San Francisco-based crowdsourced security testing platform provider Bugcrowd has just raised $15m in a Series B funding round. In conjunction with the close, we interviewed Casey Ellis, the CEO and founder, who spoke about the product, the company, the funding and future plans.
FinSMEs: Hi Casey, first, can you tell us a bit more about you?
Casey: “I got into network engineering straight out of school, and starting hacking things pretty much straight away. That’s how I’m wired. I’d say I have an innate desire to ‘think like a bad guy’, without wanting to actually be one. In 2012, I founded Bugcrowd because traditional methods of identifying vulnerabilities before attackers do just don’t work, and haven’t evolved in 15 years. Four years on, we’re doing the same things as we did then, but on a much larger scale and across a broader set of industries like healthcare, e-commerce and financial services. We’re efficiently fixing vulnerabilities before an adversary comes along to exploit them.”
FinSMEs: Let’s speak about Bugcrowd. Which is the problem you are solving with Crowdcontrol?
Casey: “Bugcrowd has a community of 27,000 security researchers from all around the world, and we run contests where these white hat hackers compete to find vulnerabilities in our clients for cash and social credit. Crowdcontrol manages the process end-to-end, and keeps both sides safe and secure. The platform enables our clients to work with researchers, establish relationships, manage vulnerability reports, control budgets and measure the results of a program.”
FinSMEs: How does Crowdcontrol work?
Casey: “In one place, Crowdcontrol lets companies directly engage with and incentivize researchers, resolve their vulnerabilities and run bug bounty programs. Researchers use it too, as a secure way to submit vulnerabilities they’ve identified.”
FinSMEs: Where are you in terms of growth right now?
Casey: “We currently work with over 27,000 security researchers who have found over 53,000 vulnerabilities for over 250 companies. We’ve also experienced over 200 percent bookings growth year-over-year, with 10 consecutive quarters of revenue growth.”
FinSMEs: You just raised Ā£15m in Series B funding. How are you using the funds?

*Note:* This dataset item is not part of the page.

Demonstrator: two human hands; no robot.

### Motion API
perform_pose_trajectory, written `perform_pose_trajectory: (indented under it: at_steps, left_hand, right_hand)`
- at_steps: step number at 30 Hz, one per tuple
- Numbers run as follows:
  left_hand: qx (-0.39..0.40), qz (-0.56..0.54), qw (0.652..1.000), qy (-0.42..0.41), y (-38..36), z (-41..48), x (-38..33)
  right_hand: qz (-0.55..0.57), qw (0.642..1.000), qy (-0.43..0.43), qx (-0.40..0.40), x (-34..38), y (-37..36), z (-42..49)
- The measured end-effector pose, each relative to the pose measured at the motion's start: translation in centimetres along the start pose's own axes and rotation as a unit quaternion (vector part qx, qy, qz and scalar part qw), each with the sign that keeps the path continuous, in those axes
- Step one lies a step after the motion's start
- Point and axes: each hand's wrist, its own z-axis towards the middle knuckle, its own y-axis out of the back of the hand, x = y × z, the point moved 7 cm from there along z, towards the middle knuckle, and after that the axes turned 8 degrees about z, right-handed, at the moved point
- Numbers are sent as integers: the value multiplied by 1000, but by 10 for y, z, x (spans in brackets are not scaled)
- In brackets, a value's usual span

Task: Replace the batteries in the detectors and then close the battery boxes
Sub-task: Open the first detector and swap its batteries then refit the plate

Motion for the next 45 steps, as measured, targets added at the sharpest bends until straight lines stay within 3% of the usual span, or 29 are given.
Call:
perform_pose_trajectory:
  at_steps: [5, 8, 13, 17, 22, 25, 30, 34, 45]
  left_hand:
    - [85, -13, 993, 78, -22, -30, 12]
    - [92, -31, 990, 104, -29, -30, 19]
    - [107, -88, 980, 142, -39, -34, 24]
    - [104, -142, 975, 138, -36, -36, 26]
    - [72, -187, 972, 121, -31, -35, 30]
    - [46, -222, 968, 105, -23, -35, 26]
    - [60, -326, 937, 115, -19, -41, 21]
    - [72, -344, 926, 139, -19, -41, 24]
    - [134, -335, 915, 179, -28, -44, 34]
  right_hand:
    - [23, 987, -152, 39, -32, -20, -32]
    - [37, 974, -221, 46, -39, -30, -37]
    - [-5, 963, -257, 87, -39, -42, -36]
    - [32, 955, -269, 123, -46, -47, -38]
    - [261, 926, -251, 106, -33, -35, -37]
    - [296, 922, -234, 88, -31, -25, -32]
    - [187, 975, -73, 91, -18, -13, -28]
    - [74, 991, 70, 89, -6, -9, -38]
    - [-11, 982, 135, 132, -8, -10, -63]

Casey: “These funds will be used to scale our platform, and pursue the partnerships that will help us continue to bring hackers and companies together in a productive and efficient way.”
FinSMEs: Future plans?
Casey: “We’re focused on diversifying the uses of crowdsourced security – There are 209,000 unfilled cybersecurity jobs in the US alone right now, so what we need is an army, as well as a better way to connect that army to demand. The growth of bug bounty programs has provided an amazing catalyst for the market to be open to new ways to service this problem set, and Bugcrowd is going to expand the way the market thinks. We plan to change the way people think about this amazing crowd of talent, and equip them with a radical advantage against a crowd of adversaries.”